Jia You, Shanghai Metro!

If someone claims that the Shanghai Metro Line #1 is approaching its limit, he/she is not telling 100% of the truth, but not far from it.

Seeing is Believing

See the pictures I took these two days at the peak time of Shanghai Metro. For visitors to Shanghai, no matter visitors from outside Shanghai or outside China, I suggest them to try transition from Metro Line #2 to Line #1 between 8:00 AM to 8:30 AM on weekdays. Sorry that I may encouraging people to add burden to the Metro at its peak time. :-) It does help to understand how the city works.

Heard of the huge population of Shanghai, you will see the most amazing gather of people – everyone is going or running in the river of people.

Head of the economic power of this magic city? Look at the faces, the dresses, the paces of the people during this specific time frame. You will NOT see so many these business man, engineers, or office ladies on streets after they enter their office building.
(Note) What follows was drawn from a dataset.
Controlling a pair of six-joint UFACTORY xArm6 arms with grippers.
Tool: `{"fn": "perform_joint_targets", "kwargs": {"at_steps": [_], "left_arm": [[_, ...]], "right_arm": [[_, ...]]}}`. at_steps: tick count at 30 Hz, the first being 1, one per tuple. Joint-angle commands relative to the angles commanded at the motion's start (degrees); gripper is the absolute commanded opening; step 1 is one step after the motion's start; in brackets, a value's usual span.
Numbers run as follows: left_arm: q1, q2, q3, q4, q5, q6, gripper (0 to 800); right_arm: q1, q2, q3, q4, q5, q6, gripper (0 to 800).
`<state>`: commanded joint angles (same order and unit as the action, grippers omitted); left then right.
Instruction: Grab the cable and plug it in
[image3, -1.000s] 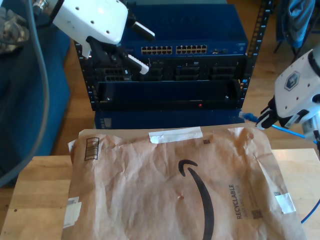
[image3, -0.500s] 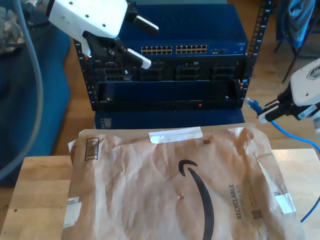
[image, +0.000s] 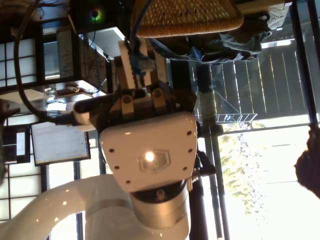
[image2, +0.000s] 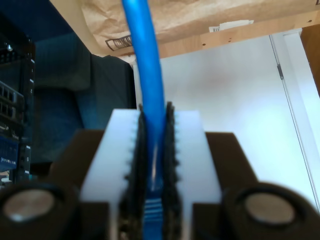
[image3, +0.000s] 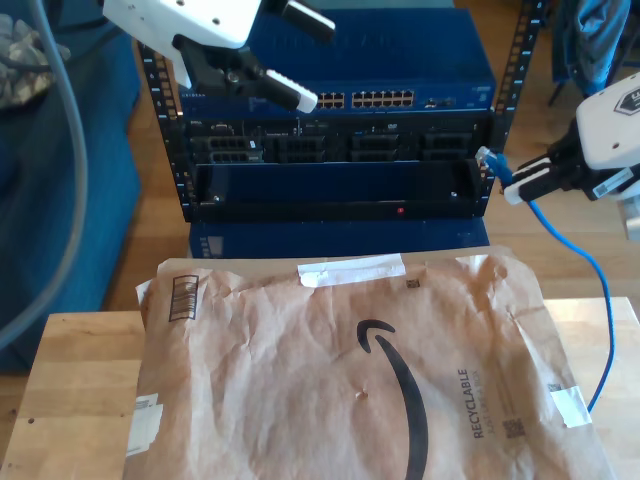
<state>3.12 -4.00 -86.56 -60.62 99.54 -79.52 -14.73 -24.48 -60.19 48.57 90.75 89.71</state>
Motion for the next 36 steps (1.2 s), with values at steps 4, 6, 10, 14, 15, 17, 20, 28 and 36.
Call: {"fn": "perform_joint_targets", "kwargs": {"at_steps": [4,6,10,14,15,17,20,28,36], "left_arm": [[-0.2,0.7,0.0,0.0,-0.3,-0.1,800],[-1.0,1.0,0.0,0.0,-0.4,-0.2,800],[-3.4,1.0,-0.1,0.0,-1.4,-0.2,800],[-3.7,1.4,0.0,0.0,-1.4,-0.2,800],[-3.7,1.5,0.1,0.0,-1.4,-0.2,800],[-3.7,1.5,0.1,0.0,-1.4,-0.2,800],[-3.7,1.5,0.2,0.0,-1.4,-0.2,800],[-4.1,1.5,0.4,0.0,-1.0,-2.7,800],[-4.1,1.5,0.6,0.0,-0.9,-3.7,799]], "right_arm": [[2.6,0.1,-1.3,0.0,-0.4,0.8,10],[3.4,0.3,-2.1,0.0,-0.4,1.6,10],[5.1,0.6,-3.5,0.1,-0.6,2.5,10],[6.9,2.0,-5.1,0.0,-0.7,3.0,10],[7.2,2.2,-5.4,0.0,-0.7,3.1,10],[8.5,3.0,-6.0,0.1,-1.1,4.5,10],[12.3,4.6,-7.5,-0.1,-3.7,5.4,10],[14.5,7.8,-10.4,-0.1,-5.0,7.0,10],[15.5,8.3,-11.6,-0.1,-6.6,7.9,10]]}}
Although we cannot claim you see how Shanghai works just by the 30-minute ride, at least people can get the vivid feeling of heart beat of the city. To be honest, I very seldom transit from Line #2 to Line #1 at morning rush time. I heard about the story and know what I should expect, but I was still shocked. Only after I set my foot to the transition tunnel can I understand the meaning of what we call “a lot of people”. The more interesting part of it is, with so many people, we still move so fast – exactly the same pace as the elevator.

The Transition

shanghai-people-transition.jpg

© Jian Shuo Wang. People transit from Line #1 to #2

Waiting

shanghai-people-line1.jpg

© Jian Shuo Wang. People waiting for Line #1

The Train is Coming

shanghai-train.foot-light.jpg

© Jian Shuo Wang. The Train is coming

Leave the Training? Not Easy?

shanghai-not.easy-get.out.jpg

© Jian Shuo Wang. People inside are not easy to get out

Closing the Door? Hardly

shanghai-metro-closing.door.jpg

© Jian Shuo Wang. People trying to get the door closed

Next Train? Yes. That is the Only Choice

Immediately after the first train leaves, there are still a lot of people on the platform. The good news for them is, they have a larger chance to get on to the next train.

shanghai-metro-after.leave.jpg

© Jian Shuo Wang. Immediately after train leaves

Solution?

I believe the interval of Shanghai Metro #1 is short enough (two and a half minute I remember). Adding more metro lines is the solution. On one hand, it offload a lot of traffic; on the other hand, maybe it will enable more people to transit at People’s Square and add the burden of Metro Line #1. So Jia You (cheers), Shanghai Metro. I am expecting the Metro Line #7 complete sooner – there is a station near my current apartment. It is expected to be completed by World Expo 2010.

30 Comments

  1. Have you even been experienced the north extended part of Metro 1?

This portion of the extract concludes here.